I think you've overreached on this one.  To suggest that lawyers' tactics to save the lives of their clients from the Death Penalty is dragging us all down is a quite a stretch, to say the least.  

Let's go back to your 4th paragraph, where you correctly say there are many compelling reasons to have the DP ruled unconstitutional.  In my humble opinion, that is the end-all and be-all of what disability policymakers and activists should focus on, if they focus at all on the Death Penalty and the American criminal justice system, which is rare.  

We are a country which perpetrates a medieval system of justice by murdering (mostly) murderers for committing murder (again, mostly).  That'll teach 'em.  Guess they'll think twice about doing that again after we put them to death too.  What a preposterous approach to justice.

Now, let's look at who most of the people on death row, or who have been put to death are.  They are mostly poor, mostly ethnic minority and in many, many instances, they have disabilities of one kind or another.  The ACLU has been doing some study into the school to prison pipeline for ethnic minorities in our country and they have found a startling correlation between disabled minorities and the "Go directly to jail" from school syndrome.
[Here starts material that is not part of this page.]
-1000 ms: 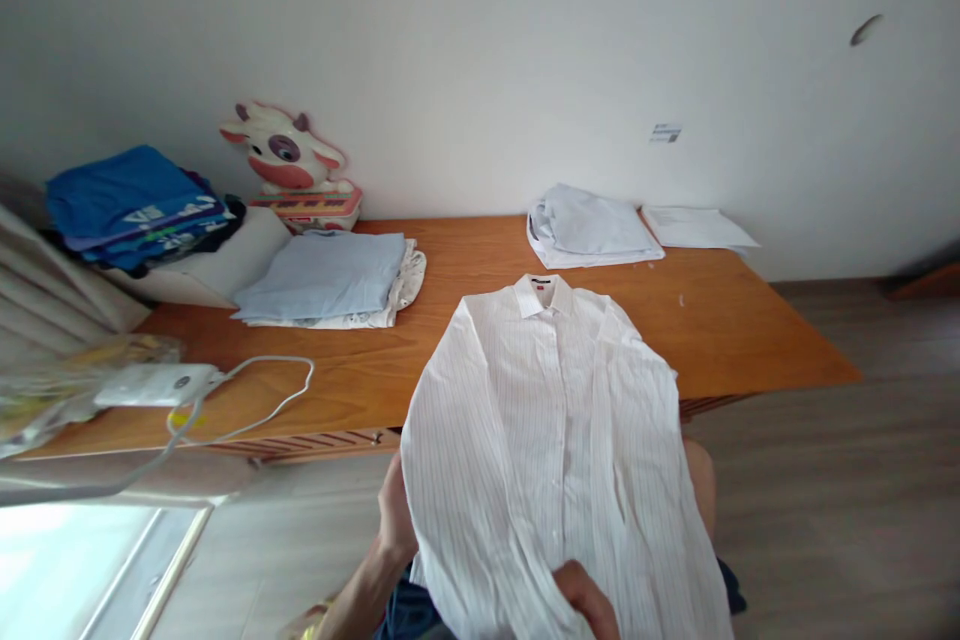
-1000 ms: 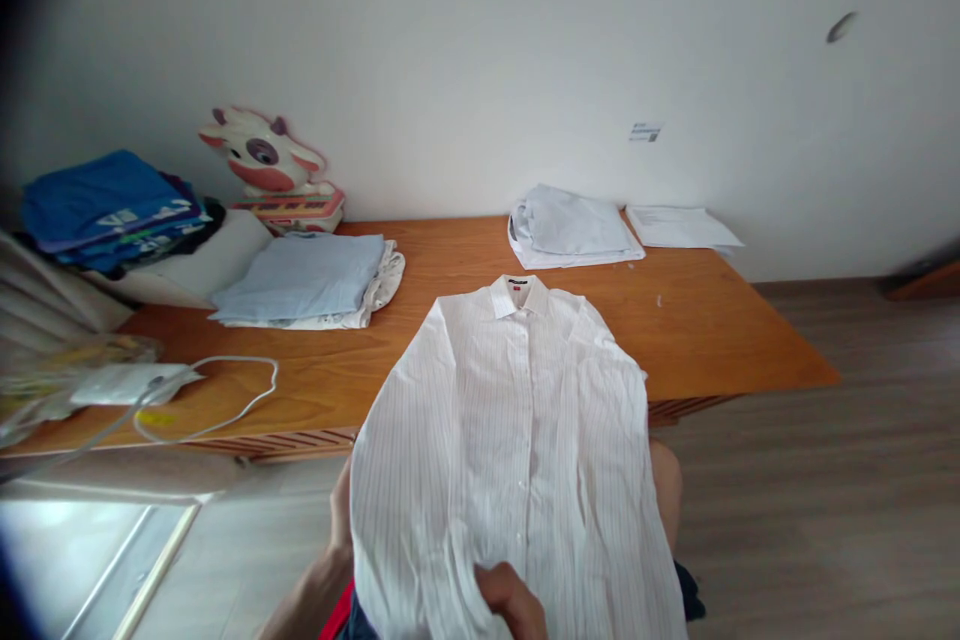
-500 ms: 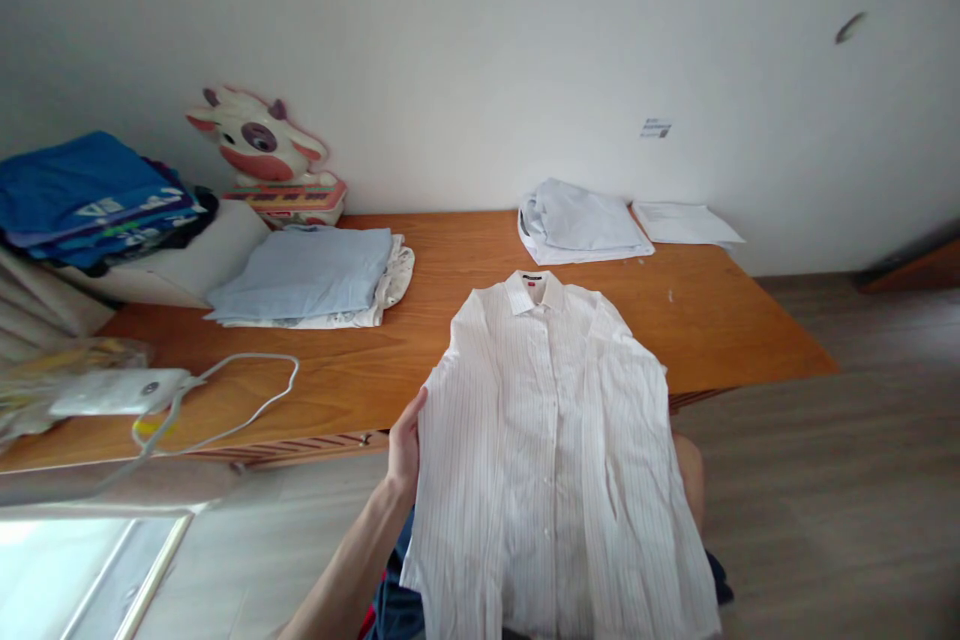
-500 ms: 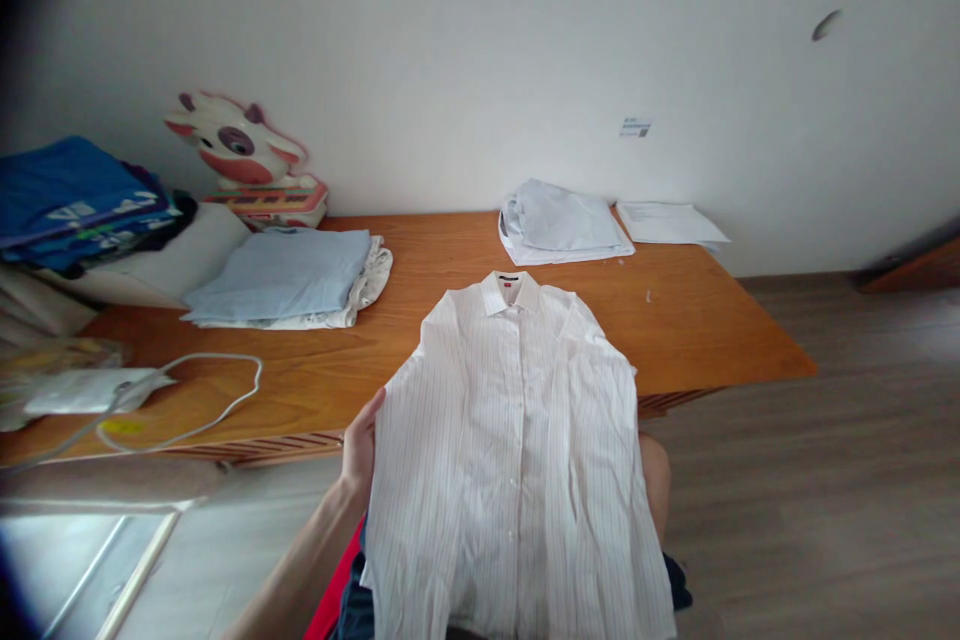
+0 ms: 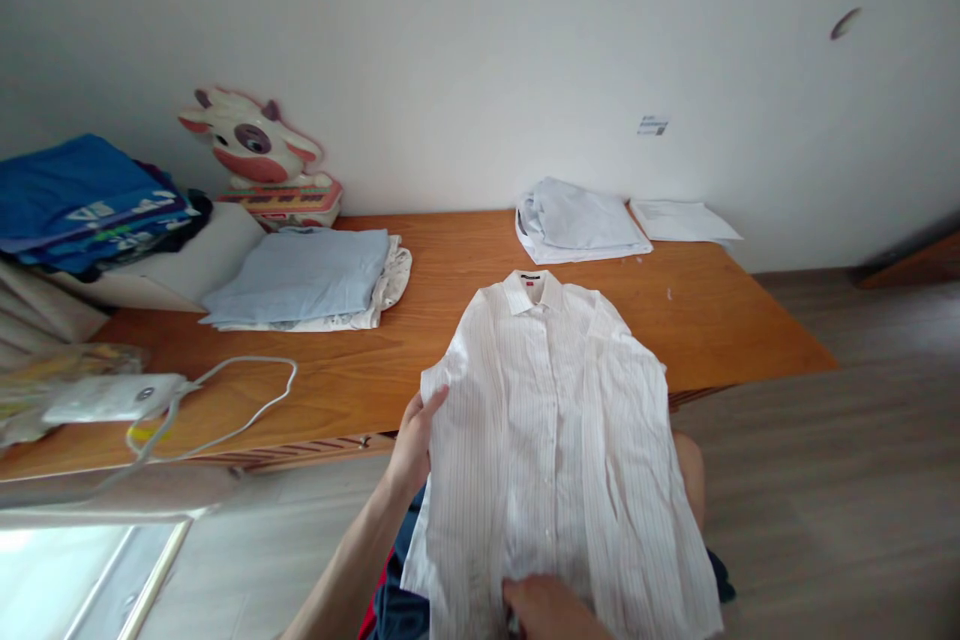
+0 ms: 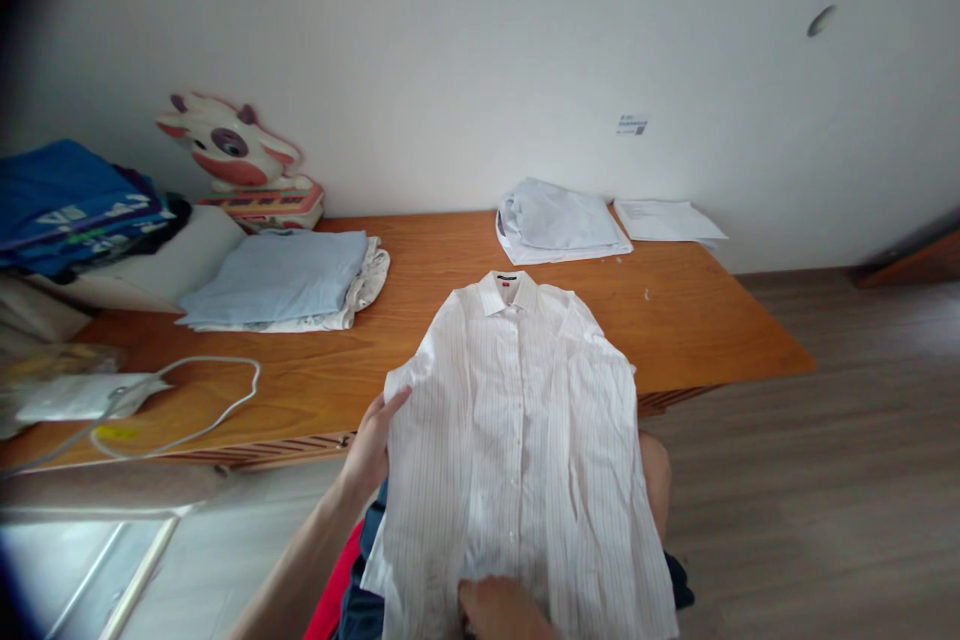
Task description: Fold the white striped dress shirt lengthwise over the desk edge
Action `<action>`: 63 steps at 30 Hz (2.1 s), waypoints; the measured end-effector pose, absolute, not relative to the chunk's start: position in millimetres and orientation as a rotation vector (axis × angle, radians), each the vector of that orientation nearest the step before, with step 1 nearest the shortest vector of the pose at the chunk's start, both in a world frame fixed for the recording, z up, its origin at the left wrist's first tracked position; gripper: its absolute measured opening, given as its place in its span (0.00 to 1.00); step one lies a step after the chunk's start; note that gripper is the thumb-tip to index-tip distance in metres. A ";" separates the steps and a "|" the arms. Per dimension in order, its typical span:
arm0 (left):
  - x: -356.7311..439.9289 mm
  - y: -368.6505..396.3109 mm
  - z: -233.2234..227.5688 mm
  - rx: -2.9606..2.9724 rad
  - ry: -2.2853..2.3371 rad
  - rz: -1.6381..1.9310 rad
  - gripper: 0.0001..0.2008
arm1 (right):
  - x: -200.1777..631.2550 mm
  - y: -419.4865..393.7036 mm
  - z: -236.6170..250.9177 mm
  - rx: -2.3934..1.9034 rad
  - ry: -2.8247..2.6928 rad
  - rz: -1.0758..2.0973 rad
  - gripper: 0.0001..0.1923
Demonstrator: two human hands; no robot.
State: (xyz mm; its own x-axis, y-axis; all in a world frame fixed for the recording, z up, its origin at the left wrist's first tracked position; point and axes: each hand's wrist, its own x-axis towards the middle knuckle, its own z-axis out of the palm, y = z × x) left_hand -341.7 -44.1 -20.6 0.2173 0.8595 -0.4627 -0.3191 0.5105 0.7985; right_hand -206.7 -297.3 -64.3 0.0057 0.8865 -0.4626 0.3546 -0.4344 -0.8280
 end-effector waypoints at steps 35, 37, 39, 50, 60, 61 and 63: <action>-342.6 -43.3 -19.6 1.052 1.071 0.989 0.22 | -101.2 79.8 -3.3 -2.087 -1.582 0.515 0.07; -343.8 -41.9 -21.8 1.099 1.085 0.983 0.21 | -100.2 84.8 -3.0 -2.069 -1.582 0.523 0.08; -345.9 -40.2 -22.9 1.130 1.112 0.991 0.20 | -97.6 88.7 -3.0 -2.055 -1.570 0.527 0.11; -367.6 -28.9 -24.1 1.214 1.306 0.985 0.25 | -102.9 79.0 -7.3 -2.073 -1.581 0.446 0.12; -386.9 -90.5 -34.6 0.931 1.161 1.077 0.36 | -129.9 -27.6 19.7 -1.812 -1.424 0.351 0.14; -390.5 -97.7 -39.8 0.922 1.171 1.066 0.34 | -136.5 -53.9 15.2 -1.804 -1.388 0.416 0.12; -397.4 -108.6 -50.5 0.946 1.193 0.995 0.29 | -151.2 -105.6 -1.4 -1.811 -1.322 0.548 0.13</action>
State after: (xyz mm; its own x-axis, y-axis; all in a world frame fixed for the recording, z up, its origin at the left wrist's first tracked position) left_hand -397.4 -108.6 -50.5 0.0912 0.9551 -0.2818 -0.1055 0.2906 0.9510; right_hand -151.2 -105.6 -1.4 0.3575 0.9272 0.1120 0.5756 -0.1243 -0.8083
So, if a valid defense from the state-sanctioned ultimate penalty is that people who are poor, ethnic minorities are singled out more than better-off white folks for capital punishment, then I think disability status is a valid argument too.

It seems to me that you have put the cart in front of the horse.  You say that  society's low opinions of pwd are reinforced by lawyers making arguments on behalf of their clients that their disabilities may have an extenuating impact on the crimes they committed.  I would argue that our society's pre-existing opinions about disability (and race and class) are what cause a disproportionate number of such defendants to be viewed as second class citizens in the first place; relegated to social status and circumstances that lead to criminal influences and behavior; and ultimately, when they do become criminals, to be disproportionately sentenced to death for their crimes.

Wouldn't it better serve our movement by focusing on these aspects of the Death Penalty as it tragically plays out among members of our community, rather than taking a hyper-sensitive reaction to cheesy, exploitative media coverage that is essentially coming from the same kind of societal discriminatory perspective that sets up the problems in the first place and then blowing the whole question off course?

If the discrimination crap, I which encounter at least several times daily, is truly coming from lawyers' DP defense arguments tainting my public image, I'll eat my wheelchair.

All the best,

Alan Toy

March 14, 2007 5:27 PM
 

Constitutional Rights said:

Clearly abolition of the penalty of death will serve our society best.  In this case the accused has not even been tried!  The most urgent question:  Is the ASL interpreter certified to work in a court of law?  If the answer is NO then the accused is being tried in a foreign language!  First we need a fair trial with full inclusion of the accused.  Then, and only then, can we even determine guilt or innocence.  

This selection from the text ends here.